> **Task brief**
Everything from the line holding "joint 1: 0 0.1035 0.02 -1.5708" through the last line below must be repeated exactly, and nothing else.
══════
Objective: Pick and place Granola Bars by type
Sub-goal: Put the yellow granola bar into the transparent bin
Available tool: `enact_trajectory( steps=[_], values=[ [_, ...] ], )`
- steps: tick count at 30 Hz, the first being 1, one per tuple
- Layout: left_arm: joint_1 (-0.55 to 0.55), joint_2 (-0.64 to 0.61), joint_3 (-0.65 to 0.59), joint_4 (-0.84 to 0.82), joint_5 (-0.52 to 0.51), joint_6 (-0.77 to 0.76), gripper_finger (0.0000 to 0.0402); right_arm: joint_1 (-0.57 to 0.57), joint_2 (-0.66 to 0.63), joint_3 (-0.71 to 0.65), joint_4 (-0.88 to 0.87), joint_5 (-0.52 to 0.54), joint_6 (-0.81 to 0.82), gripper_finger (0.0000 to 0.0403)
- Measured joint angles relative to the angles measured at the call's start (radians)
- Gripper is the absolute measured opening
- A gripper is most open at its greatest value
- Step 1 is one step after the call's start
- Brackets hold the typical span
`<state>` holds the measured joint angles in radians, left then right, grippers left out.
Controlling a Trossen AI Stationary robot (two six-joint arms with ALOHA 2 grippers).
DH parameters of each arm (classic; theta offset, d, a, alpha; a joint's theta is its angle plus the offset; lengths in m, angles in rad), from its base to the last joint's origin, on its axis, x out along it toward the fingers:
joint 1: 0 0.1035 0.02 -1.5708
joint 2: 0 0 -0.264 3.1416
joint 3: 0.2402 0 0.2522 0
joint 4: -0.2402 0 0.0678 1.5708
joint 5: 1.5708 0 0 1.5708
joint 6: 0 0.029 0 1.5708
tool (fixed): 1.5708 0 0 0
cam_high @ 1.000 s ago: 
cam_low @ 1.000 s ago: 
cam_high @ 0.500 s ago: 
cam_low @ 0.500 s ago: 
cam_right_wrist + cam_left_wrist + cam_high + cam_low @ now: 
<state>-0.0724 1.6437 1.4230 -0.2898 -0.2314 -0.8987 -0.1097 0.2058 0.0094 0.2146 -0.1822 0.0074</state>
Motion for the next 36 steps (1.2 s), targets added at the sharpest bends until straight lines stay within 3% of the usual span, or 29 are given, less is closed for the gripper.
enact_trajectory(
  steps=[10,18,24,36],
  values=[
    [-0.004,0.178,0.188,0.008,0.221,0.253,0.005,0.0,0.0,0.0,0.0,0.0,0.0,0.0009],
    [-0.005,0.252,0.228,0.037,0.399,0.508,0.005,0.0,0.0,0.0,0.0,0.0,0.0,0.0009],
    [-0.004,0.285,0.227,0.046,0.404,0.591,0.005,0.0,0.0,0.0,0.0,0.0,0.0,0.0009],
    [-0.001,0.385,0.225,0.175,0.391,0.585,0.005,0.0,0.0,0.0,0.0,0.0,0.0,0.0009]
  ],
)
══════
> **Reply**
joint 1: 0 0.1035 0.02 -1.5708
joint 2: 0 0 -0.264 3.1416
joint 3: 0.2402 0 0.2522 0
joint 4: -0.2402 0 0.0678 1.5708
joint 5: 1.5708 0 0 1.5708
joint 6: 0 0.029 0 1.5708
tool (fixed): 1.5708 0 0 0
cam_high @ 1.000 s ago: 
cam_low @ 1.000 s ago: 
cam_high @ 0.500 s ago: 
cam_low @ 0.500 s ago: 
cam_right_wrist + cam_left_wrist + cam_high + cam_low @ now: 
<state>-0.0724 1.6437 1.4230 -0.2898 -0.2314 -0.8987 -0.1097 0.2058 0.0094 0.2146 -0.1822 0.0074</state>
Motion for the next 36 steps (1.2 s), targets added at the sharpest bends until straight lines stay within 3% of the usual span, or 29 are given, less is closed for the gripper.
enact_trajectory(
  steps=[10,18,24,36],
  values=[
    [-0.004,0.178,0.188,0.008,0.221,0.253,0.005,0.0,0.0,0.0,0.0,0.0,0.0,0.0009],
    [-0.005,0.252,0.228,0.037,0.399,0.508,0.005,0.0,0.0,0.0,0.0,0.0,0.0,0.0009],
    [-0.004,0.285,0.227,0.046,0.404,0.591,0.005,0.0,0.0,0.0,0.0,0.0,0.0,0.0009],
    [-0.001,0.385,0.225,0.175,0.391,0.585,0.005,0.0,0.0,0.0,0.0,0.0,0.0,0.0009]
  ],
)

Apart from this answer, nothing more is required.